Feel free to message me.

That goes for anybody else who wants to make friends too. I don't have many friends.


----------



## march_hare (Jan 18, 2006)

You can message me too


----------



## Raphael200 (Aug 18, 2012)

Send u a friend request.


----------



## inerameia (Jan 26, 2012)

I'd like to... I'm on here, yahoo, skype...


----------



## galente (Apr 26, 2013)

awww this is nice  <3


----------



## Diáfanos (Feb 3, 2011)

How do I apply?


----------



## Haruhi (Jul 8, 2011)

i can be one of those friends who are on skype 24/7 (no mic talking tho, only typing) and is always depressed with nothing positive to say. think every person needs one of those as a friend =)

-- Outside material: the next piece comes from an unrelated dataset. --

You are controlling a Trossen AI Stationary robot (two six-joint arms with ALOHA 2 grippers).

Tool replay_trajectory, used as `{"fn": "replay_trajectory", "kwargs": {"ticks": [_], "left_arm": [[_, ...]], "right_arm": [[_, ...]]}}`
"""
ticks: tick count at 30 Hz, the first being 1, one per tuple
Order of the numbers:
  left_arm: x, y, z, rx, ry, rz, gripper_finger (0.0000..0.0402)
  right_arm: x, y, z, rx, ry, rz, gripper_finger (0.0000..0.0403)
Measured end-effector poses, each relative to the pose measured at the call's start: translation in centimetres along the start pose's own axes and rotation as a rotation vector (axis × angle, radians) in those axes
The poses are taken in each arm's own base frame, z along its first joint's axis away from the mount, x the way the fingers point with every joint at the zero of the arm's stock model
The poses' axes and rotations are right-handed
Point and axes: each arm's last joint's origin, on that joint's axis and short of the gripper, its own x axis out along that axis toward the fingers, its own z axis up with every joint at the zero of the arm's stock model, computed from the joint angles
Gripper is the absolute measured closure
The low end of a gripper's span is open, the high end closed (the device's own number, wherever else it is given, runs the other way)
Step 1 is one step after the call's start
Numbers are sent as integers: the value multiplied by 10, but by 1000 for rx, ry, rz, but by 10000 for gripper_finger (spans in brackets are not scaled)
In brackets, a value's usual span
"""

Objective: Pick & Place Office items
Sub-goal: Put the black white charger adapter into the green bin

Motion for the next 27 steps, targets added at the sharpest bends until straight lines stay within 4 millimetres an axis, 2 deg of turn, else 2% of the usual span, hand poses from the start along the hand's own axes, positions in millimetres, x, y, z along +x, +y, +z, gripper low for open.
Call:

better act soon before someone else jumps on this offer =)


----------



## Sacrieur (Jan 14, 2013)

I like your name, very creative.


----------



## Squishyfibbins (Feb 22, 2013)

i'm going to msg you lol (i need some internet friends too) I'm a female so ha. i have the edge around here,suckahs


----------



## Malek (Oct 4, 2012)

I'm always up for chatting with almost anyone about almost anything, though I'm reticent to intrude on other peoples time usually. Meh.


----------



## nr385e (Oct 1, 2011)

32yo asian male, forever alone, introverted & shy. Looking for friends to feel less lonely & help me break out of my shell. Open to anyone anytime, no judgement here.


----------



## thislittlegirl (Dec 1, 2012)

You can add me/pm if you like! I don't sign on often, but I will always reply when I do!


----------



## doinglife (May 18, 2013)

thislittlegirl said:


> You can add me/pm if you like! I don't sign on often, but I will always reply when I do!


i am open to chat for anyone who wants to-been doing my sa sentence for 10 years now-wud be happy to chat


----------



## vulgarrobot (Jul 23, 2012)

im always here if you're up for a chat


----------



## Boss (Jun 4, 2012)

I'm around, I'll talk to anyone...and.....uh yeah lol


----------